» **PROVIDED DATA**
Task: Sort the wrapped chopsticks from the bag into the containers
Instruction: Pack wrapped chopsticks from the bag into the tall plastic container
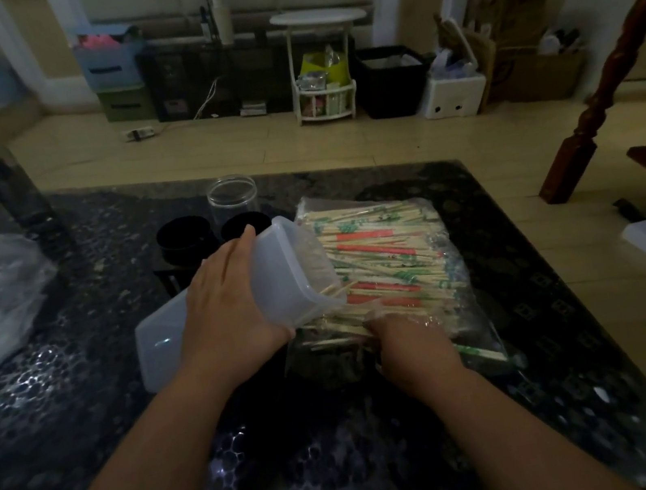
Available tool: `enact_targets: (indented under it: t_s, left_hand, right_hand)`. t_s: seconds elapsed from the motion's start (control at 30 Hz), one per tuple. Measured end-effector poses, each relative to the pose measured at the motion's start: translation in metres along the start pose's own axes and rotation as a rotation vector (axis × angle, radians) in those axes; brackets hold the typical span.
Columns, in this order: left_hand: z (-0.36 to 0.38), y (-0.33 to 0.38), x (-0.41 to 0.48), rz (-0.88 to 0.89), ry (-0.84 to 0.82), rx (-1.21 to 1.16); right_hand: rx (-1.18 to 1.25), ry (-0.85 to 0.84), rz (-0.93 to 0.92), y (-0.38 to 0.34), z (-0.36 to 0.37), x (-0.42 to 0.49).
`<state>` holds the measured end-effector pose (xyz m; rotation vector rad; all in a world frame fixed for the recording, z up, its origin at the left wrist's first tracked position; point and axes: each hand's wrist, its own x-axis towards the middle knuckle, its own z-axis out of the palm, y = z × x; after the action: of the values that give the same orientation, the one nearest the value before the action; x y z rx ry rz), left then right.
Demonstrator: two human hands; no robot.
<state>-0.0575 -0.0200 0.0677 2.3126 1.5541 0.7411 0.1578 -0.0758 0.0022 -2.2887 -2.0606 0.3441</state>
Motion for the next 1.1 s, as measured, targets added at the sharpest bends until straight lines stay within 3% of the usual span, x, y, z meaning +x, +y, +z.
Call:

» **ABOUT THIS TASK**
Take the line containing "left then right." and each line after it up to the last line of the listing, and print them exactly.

» **YOUR RESPONSE**
`<state>` holds the measured end-effector pose (xyz m; rotation vector rad; all in a world frame fixed for the recording, z up, its origin at the left wrist's first tracked position; point and axes: each hand's wrist, its own x-axis towards the middle knuckle, its own z-axis out of the palm, y = z × x; after the action: of the values that give the same orientation, the one nearest the value before the action; x y z rx ry rz), left then right.
Demonstrator: two human hands; no robot.
<state>-0.0575 -0.0200 0.0677 2.3126 1.5541 0.7411 0.1578 -0.0758 0.0022 -2.2887 -2.0606 0.3441</state>
Motion for the next 1.1 s, as measured, targets added at the sharpest bends until straight lines stay within 3% of the usual span, x, y, z meaning +x, +y, +z.
Call:

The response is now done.